"The lint trap is a trap!" Pretty Boy Floyd seems to be saying.
Death Mask of Pretty Boy Floyd (In Transition)
East Liverpool, Ohio
In 2020 the Death Mask was moved to the East Liverpool Police Museum, and is currently undergoing restoration.
East Liverpool sits in a weird border notch, only a stone's throw from West Virginia and Pennsylvania. Unfortunately for the stature of those states, Pretty Boy Floyd, Public Enemy #1, was in Ohio when he was gunned down by FBI agents on October 22, 1934, on a farm only a few miles north of town. All three gunshot wounds were in his back.

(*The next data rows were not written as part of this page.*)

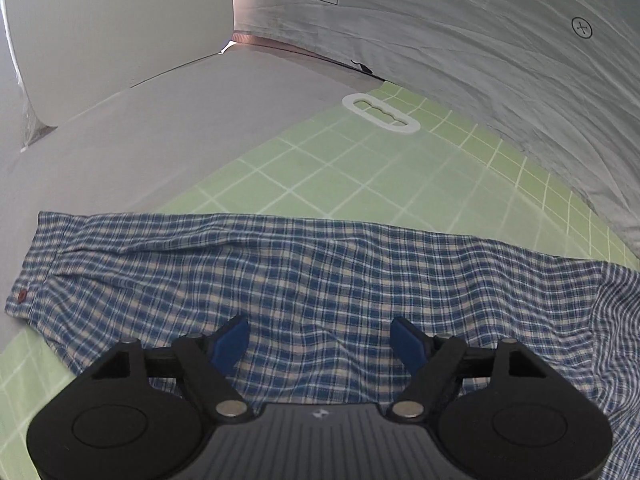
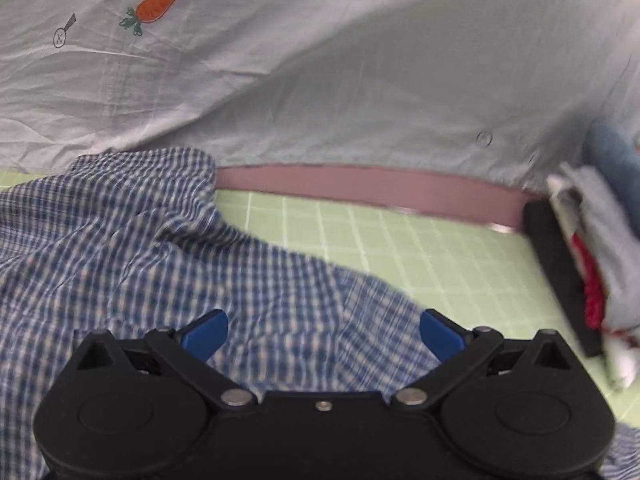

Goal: Fold clothes

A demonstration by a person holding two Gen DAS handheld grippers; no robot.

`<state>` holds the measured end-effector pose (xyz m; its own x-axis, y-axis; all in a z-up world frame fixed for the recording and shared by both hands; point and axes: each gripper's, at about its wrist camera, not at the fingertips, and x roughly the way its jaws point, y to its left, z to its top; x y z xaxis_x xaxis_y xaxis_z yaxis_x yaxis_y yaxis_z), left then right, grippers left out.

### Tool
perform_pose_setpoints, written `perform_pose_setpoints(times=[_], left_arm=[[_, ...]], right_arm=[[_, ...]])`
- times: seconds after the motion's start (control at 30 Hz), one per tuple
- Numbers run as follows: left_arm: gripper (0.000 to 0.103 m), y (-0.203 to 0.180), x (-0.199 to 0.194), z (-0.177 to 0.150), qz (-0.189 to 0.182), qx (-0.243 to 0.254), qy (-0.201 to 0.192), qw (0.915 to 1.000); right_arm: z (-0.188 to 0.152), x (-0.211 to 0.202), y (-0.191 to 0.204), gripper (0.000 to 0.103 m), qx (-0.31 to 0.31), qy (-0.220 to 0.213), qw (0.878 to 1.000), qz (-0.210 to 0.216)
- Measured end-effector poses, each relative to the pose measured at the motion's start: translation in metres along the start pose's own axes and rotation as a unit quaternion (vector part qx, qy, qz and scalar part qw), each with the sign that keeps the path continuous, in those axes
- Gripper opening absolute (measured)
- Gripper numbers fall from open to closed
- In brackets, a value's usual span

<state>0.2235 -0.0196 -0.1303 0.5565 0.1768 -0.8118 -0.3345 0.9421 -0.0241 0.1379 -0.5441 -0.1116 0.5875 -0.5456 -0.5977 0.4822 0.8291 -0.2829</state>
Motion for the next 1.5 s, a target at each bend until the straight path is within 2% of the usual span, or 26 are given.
perform_pose_setpoints(times=[0.03, 0.13, 0.23, 0.33, 0.4, 0.47, 0.53, 0.6, 0.73, 0.77, 0.87, 1.0, 1.13, 1.2, 1.4, 1.5], left_arm=[[0.083, -0.003, 0.002, 0.0, 0.006, 0.005, -0.001, 1.0], [0.089, -0.013, 0.007, 0.0, 0.018, 0.018, -0.008, 0.9996], [0.092, -0.016, 0.009, 0.001, 0.021, 0.013, -0.01, 0.9996], [0.094, -0.017, 0.01, 0.001, 0.023, 0.011, -0.01, 0.9996], [0.095, -0.018, 0.01, 0.001, 0.023, 0.012, -0.01, 0.9996], [0.097, -0.019, 0.012, 0.002, 0.021, 0.015, -0.006, 0.9996], [0.097, -0.019, 0.013, 0.004, 0.019, 0.016, -0.001, 0.9997], [0.097, -0.017, 0.012, 0.006, 0.015, 0.01, 0.007, 0.9998], [0.097, -0.017, -0.003, 0.003, 0.001, 0.003, 0.0, 1.0], [0.097, -0.018, -0.009, 0.001, -0.001, 0.009, -0.004, 1.0], [0.097, -0.021, -0.027, -0.006, -0.008, 0.03, -0.013, 0.9994], [0.097, -0.028, -0.047, -0.019, -0.023, 0.043, -0.011, 0.9987], [0.097, -0.038, -0.06, -0.032, -0.03, 0.057, -0.002, 0.9979], [0.097, -0.043, -0.065, -0.038, -0.032, 0.064, 0.003, 0.9975], [0.097, -0.056, -0.079, -0.049, -0.039, 0.086, 0.009, 0.9955], [0.097, -0.063, -0.082, -0.053, -0.043, 0.096, 0.012, 0.9944]], right_arm=[[0.004, 0.0, 0.001, 0.103, 0.005, -0.008, 1.0, 0.009], [0.018, 0.017, 0.006, 0.103, 0.027, 0.001, 0.996, 0.083], [0.026, 0.041, 0.034, 0.103, -0.016, 0.015, 0.992, 0.125], [0.033, 0.068, 0.064, 0.103, -0.045, 0.029, 0.992, 0.114], [0.042, 0.089, 0.072, 0.103, -0.03, 0.05, 0.995, 0.085], [0.05, 0.108, 0.071, 0.103, -0.012, 0.074, 0.994, 0.078], [0.054, 0.113, 0.062, 0.103, 0.008, 0.083, 0.993, 0.088], [0.053, 0.096, 0.05, 0.103, 0.022, 0.063, 0.993, 0.097], [0.032, 0.04, 0.009, 0.103, 0.061, 0.019, 0.993, 0.1], [0.023, 0.026, -0.005, 0.103, 0.072, 0.017, 0.993, 0.087], [-0.006, -0.002, -0.054, 0.103, 0.105, 0.034, 0.994, 0.012], [-0.054, -0.015, -0.136, 0.103, 0.176, 0.094, 0.978, -0.065], [-0.099, -0.019, -0.189, 0.103, 0.204, 0.129, 0.966, -0.093], [-0.12, -0.023, -0.214, 0.103, 0.227, 0.134, 0.959, -0.1], [-0.173, -0.03, -0.293, 0.102, 0.313, 0.128, 0.929, -0.153], [-0.184, -0.03, -0.319, 0.102, 0.302, 0.129, 0.93, -0.166]])
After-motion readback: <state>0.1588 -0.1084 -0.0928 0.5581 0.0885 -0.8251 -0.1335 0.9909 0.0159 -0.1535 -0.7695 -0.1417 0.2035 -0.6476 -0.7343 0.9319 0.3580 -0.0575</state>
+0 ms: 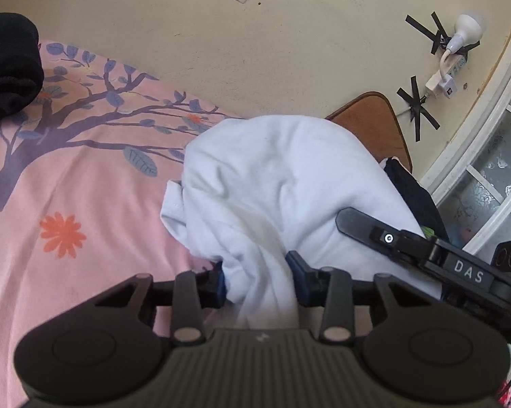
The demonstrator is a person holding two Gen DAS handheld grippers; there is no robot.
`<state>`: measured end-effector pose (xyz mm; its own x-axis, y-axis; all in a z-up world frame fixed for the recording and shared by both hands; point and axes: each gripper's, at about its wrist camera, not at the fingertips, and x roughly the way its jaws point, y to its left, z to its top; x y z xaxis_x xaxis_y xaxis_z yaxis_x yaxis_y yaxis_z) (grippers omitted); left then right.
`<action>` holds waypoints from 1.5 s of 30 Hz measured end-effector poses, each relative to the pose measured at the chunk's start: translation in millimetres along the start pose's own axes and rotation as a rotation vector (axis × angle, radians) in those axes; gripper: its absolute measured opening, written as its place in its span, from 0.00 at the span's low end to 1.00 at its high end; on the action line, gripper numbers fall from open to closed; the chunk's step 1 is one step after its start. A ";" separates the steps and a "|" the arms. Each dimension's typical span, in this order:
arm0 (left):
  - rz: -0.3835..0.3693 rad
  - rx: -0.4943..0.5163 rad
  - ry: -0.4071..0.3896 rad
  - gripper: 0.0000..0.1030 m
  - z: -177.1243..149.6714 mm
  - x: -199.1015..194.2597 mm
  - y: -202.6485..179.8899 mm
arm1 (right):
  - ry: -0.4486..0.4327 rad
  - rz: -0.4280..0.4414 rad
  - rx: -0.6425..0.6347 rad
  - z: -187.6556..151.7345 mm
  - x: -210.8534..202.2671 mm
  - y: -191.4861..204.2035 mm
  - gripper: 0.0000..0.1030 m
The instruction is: Fold small clothes
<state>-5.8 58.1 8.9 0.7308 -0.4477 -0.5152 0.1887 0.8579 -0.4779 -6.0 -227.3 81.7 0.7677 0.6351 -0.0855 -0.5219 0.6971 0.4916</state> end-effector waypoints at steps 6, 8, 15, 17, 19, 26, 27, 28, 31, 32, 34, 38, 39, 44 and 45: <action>-0.016 -0.007 -0.011 0.48 -0.5 0.2 3.1 | 0.081 -0.014 0.085 0.8 5.3 -10.2 0.62; 0.019 0.044 -0.016 0.51 -2.7 1.5 -6.0 | 0.107 -0.004 0.132 0.8 7.3 -15.9 0.64; 0.131 0.156 -0.032 0.70 -9.7 2.8 -26.2 | 0.128 0.009 0.212 -1.3 2.9 -22.5 0.66; 0.131 0.154 -0.033 0.71 -9.6 2.3 -25.6 | 0.129 -0.002 0.204 -1.1 2.3 -21.1 0.66; 0.130 0.153 -0.034 0.71 -9.9 1.9 -25.4 | 0.131 -0.012 0.202 -2.2 0.8 -20.2 0.67; 0.132 0.148 -0.037 0.72 -11.1 0.0 -25.8 | 0.126 -0.036 0.209 -8.6 -8.8 -20.5 0.67; 0.133 0.148 -0.038 0.72 -11.4 -0.2 -26.0 | 0.125 -0.038 0.208 -9.2 -10.4 -20.7 0.67; 0.132 0.148 -0.037 0.73 -11.4 -0.3 -25.8 | 0.125 -0.039 0.207 -10.0 -11.3 -20.4 0.66; 0.129 0.149 -0.037 0.75 -11.9 -0.8 -25.7 | 0.123 -0.043 0.204 -10.5 -13.2 -20.0 0.67; 0.129 0.149 -0.037 0.75 -11.8 -0.8 -25.4 | 0.122 -0.044 0.203 -10.9 -13.7 -19.8 0.67; 0.126 0.152 -0.035 0.76 -11.6 -0.8 -24.9 | 0.121 -0.045 0.201 -11.6 -14.5 -19.8 0.67; 0.113 0.158 -0.029 0.83 -12.5 -0.7 -25.5 | 0.119 -0.045 0.203 -12.2 -15.0 -19.7 0.67; 0.111 0.159 -0.028 0.84 -12.9 -0.7 -26.2 | 0.119 -0.045 0.203 -12.2 -15.1 -20.0 0.67; 0.107 0.173 -0.018 0.88 -14.5 -1.1 -28.9 | 0.119 -0.043 0.201 -11.7 -15.5 -21.3 0.67; 0.107 0.174 -0.017 0.88 -14.4 -1.0 -28.9 | 0.119 -0.042 0.203 -11.9 -15.8 -21.8 0.67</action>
<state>-21.5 30.2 13.0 0.7636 -0.3486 -0.5434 0.2186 0.9316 -0.2905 -11.2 -248.6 62.0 0.7318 0.6500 -0.2051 -0.3958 0.6503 0.6484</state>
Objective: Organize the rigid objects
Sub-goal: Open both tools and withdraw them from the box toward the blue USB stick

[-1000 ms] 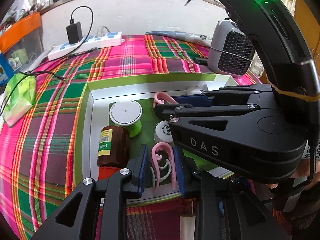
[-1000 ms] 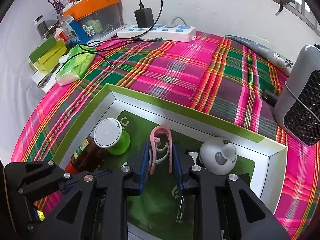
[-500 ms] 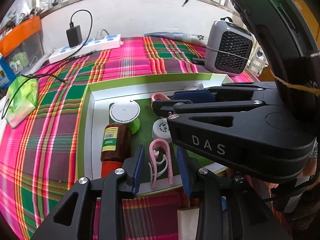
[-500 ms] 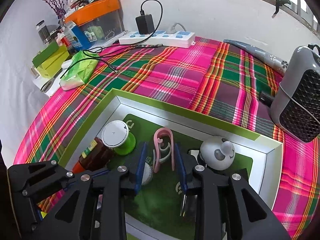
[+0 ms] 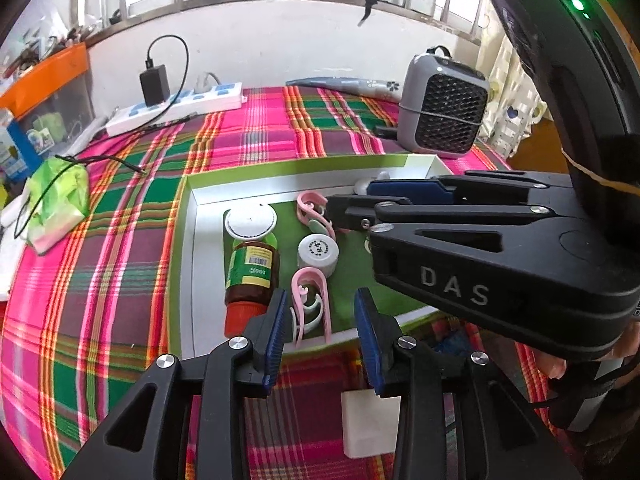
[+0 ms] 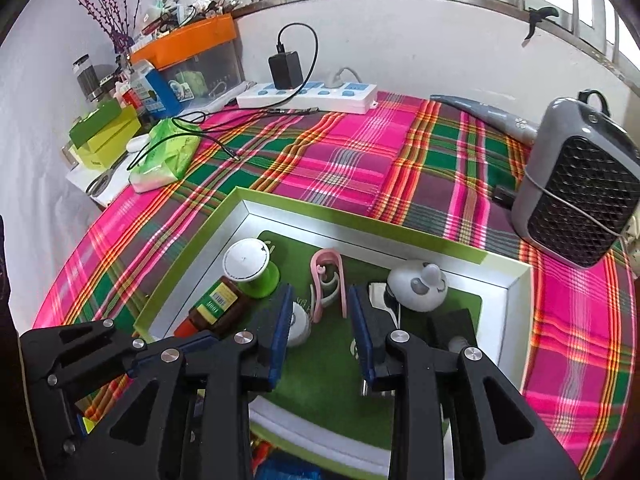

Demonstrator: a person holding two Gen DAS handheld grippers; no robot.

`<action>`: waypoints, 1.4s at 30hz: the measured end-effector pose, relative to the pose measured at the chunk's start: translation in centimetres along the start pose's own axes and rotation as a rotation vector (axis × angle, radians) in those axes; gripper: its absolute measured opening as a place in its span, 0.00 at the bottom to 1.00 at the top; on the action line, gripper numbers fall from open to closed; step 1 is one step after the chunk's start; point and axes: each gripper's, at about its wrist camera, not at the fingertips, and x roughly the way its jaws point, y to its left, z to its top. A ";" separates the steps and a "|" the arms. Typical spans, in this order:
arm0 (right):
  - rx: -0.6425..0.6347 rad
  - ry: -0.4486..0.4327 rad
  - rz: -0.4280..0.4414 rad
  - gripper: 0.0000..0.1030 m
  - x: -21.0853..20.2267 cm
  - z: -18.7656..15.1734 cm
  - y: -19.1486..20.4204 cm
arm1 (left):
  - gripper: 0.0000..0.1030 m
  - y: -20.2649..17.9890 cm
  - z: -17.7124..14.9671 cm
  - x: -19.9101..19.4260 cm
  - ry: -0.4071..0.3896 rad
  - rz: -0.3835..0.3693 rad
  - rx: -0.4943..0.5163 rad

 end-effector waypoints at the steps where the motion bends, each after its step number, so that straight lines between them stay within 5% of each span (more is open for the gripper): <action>1: 0.003 -0.007 -0.004 0.30 -0.4 -0.1 0.0 | 0.32 -0.1 -0.1 -0.3 -0.004 -0.001 0.000; 39: 0.084 -0.109 -0.053 0.30 -7.1 -6.9 0.7 | 0.32 0.5 -4.8 -5.0 -0.042 -0.041 -0.034; 42: 0.094 -0.114 -0.070 0.38 -7.4 -7.7 0.5 | 0.39 0.4 -5.2 -4.9 -0.036 -0.057 -0.033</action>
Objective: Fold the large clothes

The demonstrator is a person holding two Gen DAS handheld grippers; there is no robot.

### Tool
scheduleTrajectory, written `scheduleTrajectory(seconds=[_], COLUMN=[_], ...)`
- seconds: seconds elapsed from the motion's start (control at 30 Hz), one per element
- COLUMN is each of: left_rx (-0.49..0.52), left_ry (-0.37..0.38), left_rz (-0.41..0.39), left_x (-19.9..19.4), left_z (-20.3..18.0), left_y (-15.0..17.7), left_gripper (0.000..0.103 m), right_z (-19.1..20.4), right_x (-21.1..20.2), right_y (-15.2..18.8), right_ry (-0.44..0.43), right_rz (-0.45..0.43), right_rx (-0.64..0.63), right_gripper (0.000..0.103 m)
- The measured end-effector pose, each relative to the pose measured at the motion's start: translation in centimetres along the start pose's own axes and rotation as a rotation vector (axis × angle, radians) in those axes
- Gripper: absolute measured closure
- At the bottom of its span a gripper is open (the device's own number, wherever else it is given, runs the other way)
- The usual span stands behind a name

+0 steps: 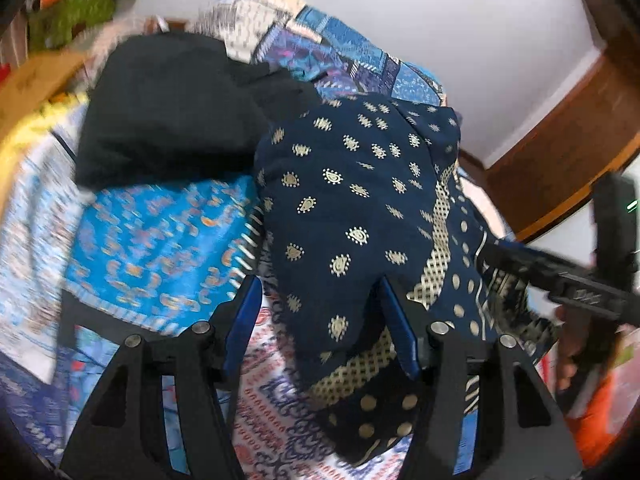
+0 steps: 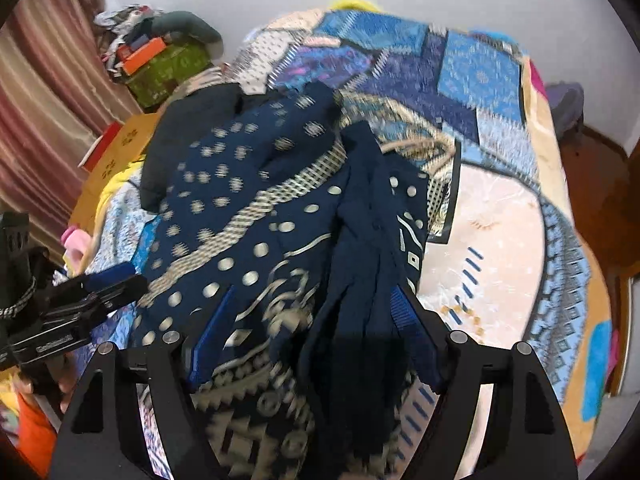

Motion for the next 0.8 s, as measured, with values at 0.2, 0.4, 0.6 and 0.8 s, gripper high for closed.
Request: scheduleTrajectory(seconds=[0.2, 0.4, 0.6, 0.8], left_rx=[-0.187, -0.291, -0.262, -0.246], left_ry=[0.192, 0.327, 0.345, 0.311], left_rz=[0.058, 0.107, 0.125, 0.126], left_x=[3.3, 6.6, 8.5, 8.1], left_z=[2.9, 3.4, 1.4, 0.7], left_y=[-0.5, -1.0, -2.1, -2.3], left_gripper=[0.023, 0.016, 0.016, 0.026], right_z=[-3.2, -4.6, -5.8, -5.9], right_x=[1.5, 2.1, 4.1, 5.1], right_y=[-0.3, -0.9, -1.8, -1.9], right_ry=[-0.095, -0.156, -0.194, -0.268], right_rz=[0.070, 0.113, 0.164, 0.234], right_rx=[0.101, 0.124, 0.201, 0.316], right_gripper=[0.028, 0.026, 0.018, 0.038])
Point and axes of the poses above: each gripper's, at about its wrist camera, not at the fingertips, and x roughly the way its jaws point, z to its left, y to its underside, the point moved 2 cm from there along x, roughly the way its jaws point, and after that the axes turned 6 degrees about x, right-handed, at the moved point
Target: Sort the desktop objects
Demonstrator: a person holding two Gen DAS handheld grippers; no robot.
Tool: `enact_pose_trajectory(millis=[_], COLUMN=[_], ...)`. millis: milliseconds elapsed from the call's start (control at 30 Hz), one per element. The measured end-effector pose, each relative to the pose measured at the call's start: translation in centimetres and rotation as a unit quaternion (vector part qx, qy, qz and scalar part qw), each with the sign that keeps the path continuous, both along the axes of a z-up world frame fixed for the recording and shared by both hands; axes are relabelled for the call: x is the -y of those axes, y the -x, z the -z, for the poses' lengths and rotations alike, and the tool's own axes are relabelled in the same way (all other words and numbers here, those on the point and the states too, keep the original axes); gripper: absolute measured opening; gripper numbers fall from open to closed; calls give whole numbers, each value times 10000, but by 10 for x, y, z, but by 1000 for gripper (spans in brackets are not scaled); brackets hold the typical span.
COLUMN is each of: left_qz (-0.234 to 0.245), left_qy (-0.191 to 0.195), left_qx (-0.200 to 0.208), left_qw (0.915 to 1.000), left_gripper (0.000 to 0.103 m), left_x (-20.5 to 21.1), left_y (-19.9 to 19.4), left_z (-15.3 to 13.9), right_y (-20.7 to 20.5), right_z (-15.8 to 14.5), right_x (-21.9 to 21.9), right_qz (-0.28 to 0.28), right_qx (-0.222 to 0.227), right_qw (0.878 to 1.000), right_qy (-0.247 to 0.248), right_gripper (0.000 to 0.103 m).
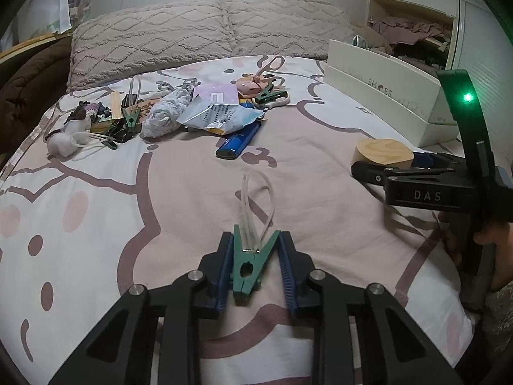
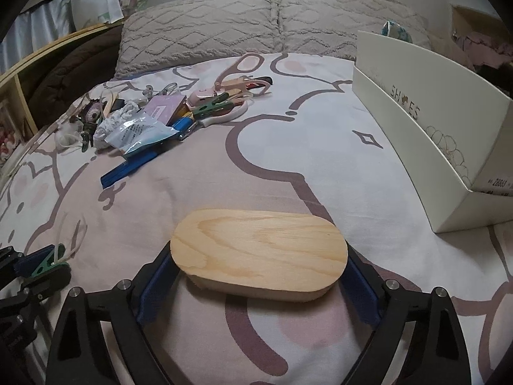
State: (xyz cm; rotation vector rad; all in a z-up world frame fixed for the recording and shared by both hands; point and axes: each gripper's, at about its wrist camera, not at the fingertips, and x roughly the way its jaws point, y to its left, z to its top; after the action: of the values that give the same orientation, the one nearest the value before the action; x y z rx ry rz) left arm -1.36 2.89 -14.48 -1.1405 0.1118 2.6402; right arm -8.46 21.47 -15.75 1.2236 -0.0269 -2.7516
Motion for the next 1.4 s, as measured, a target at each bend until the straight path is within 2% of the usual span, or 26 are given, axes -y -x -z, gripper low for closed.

We know that last fact because Pretty Boy was brought to East Liverpool, the nearest town with a mortician, to be embalmed. The procedure took place in the morgue of the Sturgis Funeral Home. It's now the basement laundry room of the Sturgis House, a bed & breakfast, and Pretty Boy's death mask hangs over the washer and dryer.
Susan Anderson, who manages the place, leads us to the small Mortuary Museum in the laundry room and gives a low-key tour. Low-key because upstairs at this moment is one of the many celebrities who stay at Sturgis House, and she doesn't want anyone to know that "he" is here. What kind of quirky celebrity would want to stay in funeral-parlor-turned-bed & breakfast, we wonder? John Waters? Johnny Depp? Rob Zombie? Well, no, it turns out to be a college football coach. He may not know, or care, that Pretty Boy's pretty face is in the basement, and neither do most of the other people who stay here. To them, the Sturgis House is just a nice bed & breakfast. That, of course, would not motivate us to stay here at all.
According to Susan, a man named Frank Dawson, the embalmer of Pretty Boy and the father of the man who now owns the place, made Pretty Boy's death mask out of "slip," which is normally used to make pottery. (A conflicting account attributes the mask to Jack Owen, a local potter; this region was once a pottery-making center). The idea that Pretty Boy could be set on his nose and used as a cereal bowl is intriguing, but we sense that Susan would probably not be receptive to it.
The Mortuary Museum displays a number of tools of the trade.
She earnestly shows us the embalming equipment, the little metal sling that propped up Pretty Boy's head, and the graduation photo of Frank Dawson's embalming class. She tells us that after Pretty Boy was pumped full of formaldehyde he was dragged upstairs and laid out in a bed in the dining room. Thousands of people came to see his corpse, with many getting back in line to see it again and again.
Susan makes the point that everyone associated with Pretty Boy Floyd is either dead or almost dead. His son is already gone, and his last surviving sister just went at age 100. We reflect that celebrityhood isn't forever. Interest in Pretty Boy may be lagging. After all, how many people do YOU know who know who Pretty Boy Floyd is?
We hope, however, that the folks in the Ohio/West Virginia/Pennsylvania triangle are still hep to Pretty Boy, and will keep making pilgrimages to the Sturgis House laundry room. Susan's excitement is certainly unflagging.